With the first two selections of the 2021 NFL Draft seemingly known, what are Kyle Shanahan and the San Francisco 49ers planning with the third overall selection? Here is the latest news and rumors I am hearing from around the 2021 NFL Draft and the 49ers’ potential decision. Is Ohio State’s Justin Fields, Alabama’s Mac Jones, or NDSU’s Trey Lance the leader in the clubhouse for San Francisco?
Kyle Shanahan driving the 49ers’ process
This was a theme pointed out to me time and time again last week. When the coach drives the draft process and the decision-making process during the draft, the results are usually a lot different than a general manager leaning on his scouting department and then running things past the head coach.
Bill Parcells’ battles with Robert Kraft and his “If they want you to cook the dinner, at least they ought to let you shop for some of the groceries” comment brought this idea mainstream. Mike Ditka trading away the New Orleans Saints’ entire draft in 1999 to move up and select Ricky Williams made the idea a reality. This is the current situation in San Francisco, a franchise that traded away two future first-round picks to move up nine spots in the draft.
The coach, Shanahan, is driving the draft process. And as we see, he will get his quarterback no matter the price. The Rams did it twice — first for Jared Goff and then Matthew Stafford, yet the former did not work out as planned.
Are Mac Jones and Trey Lance the names in the frame for Shanahan and the 49ers?
“Processing information” has been the buzz term of the 2021 NFL Draft and one that does not sit well with some. Shanahan became frustrated with the inability of Jimmy Garoppolo to process what he was seeing on the field and his inability to decipher or read the field. Hence, it was time to move on and find a new signal-caller with the ability to do just that — process information — to the liking of Shanahan. But which quarterback available with the third pick would Shanahan prefer?
Mac Jones, Alabama
In Jones, Shanahan is getting the consummate field general — someone who sees the battle before the opponent comes into view. Jones’ command and leadership of his offense in 2020 were second to none compared to the top quarterbacks in this year’s draft. His accuracy and pass placement was spot on all year. And while he had great talent around him, Jones never flinched.

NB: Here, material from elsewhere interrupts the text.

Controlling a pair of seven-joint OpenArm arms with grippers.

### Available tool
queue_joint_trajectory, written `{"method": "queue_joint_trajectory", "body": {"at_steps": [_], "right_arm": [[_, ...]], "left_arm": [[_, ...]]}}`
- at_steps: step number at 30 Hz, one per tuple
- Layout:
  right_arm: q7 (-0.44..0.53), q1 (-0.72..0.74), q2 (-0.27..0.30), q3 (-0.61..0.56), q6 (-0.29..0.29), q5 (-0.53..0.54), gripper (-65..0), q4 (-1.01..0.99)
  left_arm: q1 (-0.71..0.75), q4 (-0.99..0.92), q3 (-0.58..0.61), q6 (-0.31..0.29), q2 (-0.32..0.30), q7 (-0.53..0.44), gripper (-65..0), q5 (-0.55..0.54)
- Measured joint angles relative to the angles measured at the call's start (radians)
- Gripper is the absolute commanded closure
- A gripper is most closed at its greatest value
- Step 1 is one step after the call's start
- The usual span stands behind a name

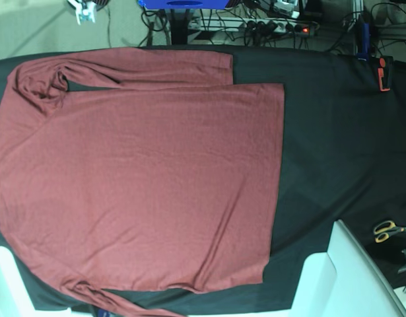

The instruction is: Fold the T-shirt properly

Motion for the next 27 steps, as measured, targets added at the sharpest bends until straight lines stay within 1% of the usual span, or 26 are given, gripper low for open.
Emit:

Jones then made the seamless transition to Senior Bowl practices, displaying the same leadership skills and accuracy over three days while playing with pass catchers who were complete strangers for the most part.
However, for all his great intangibles and mental acumen, Jones falls short of the other top signal-callers in areas of arm strength, athleticism, and mobility.
Trey Lance, North Dakota State
Lance is another who did a great job processing information on the field and making proper decisions, albeit in 2019. He’s an intelligent quarterback who acquits himself well in interviews. And the truth is, his size, athleticism, and arm strength are light years ahead of Jones’.
Nonetheless, Lance has a very slim body of work with just one full season of starting experience at the FCS level. And though Jones has only slightly more starting experience than Lance after stepping in three-quarters of the way through the 2019 campaign after Tua Tagovailoa’s dreadful hip injury, the Alabama quarterback had the benefit of playing in the top conference in the country.
Kyle gets what Kyle wants
This is what was told to me hours after the 49ers traded for the third selection of the draft, after Zach Wilson had completed his drills at the BYU Pro Day workout. At the same time, people told me then that the pick would be Lance, and that San Francisco would keep Garoppolo for another season. We’ll see.
Yet, an important question remains. Would a team trade away tons of draft capital to move up and select, A) a quarterback (Jones) who is physically deficient compared to the top of the board at the position or B) a signal-caller in Lance you may need to redshirt for most if not all of 2021? It seems this is the case for the 49ers.
Kyle gets what Kyle wants. And it seems Kyle knows what he wants, but he’s not telling anybody — yet.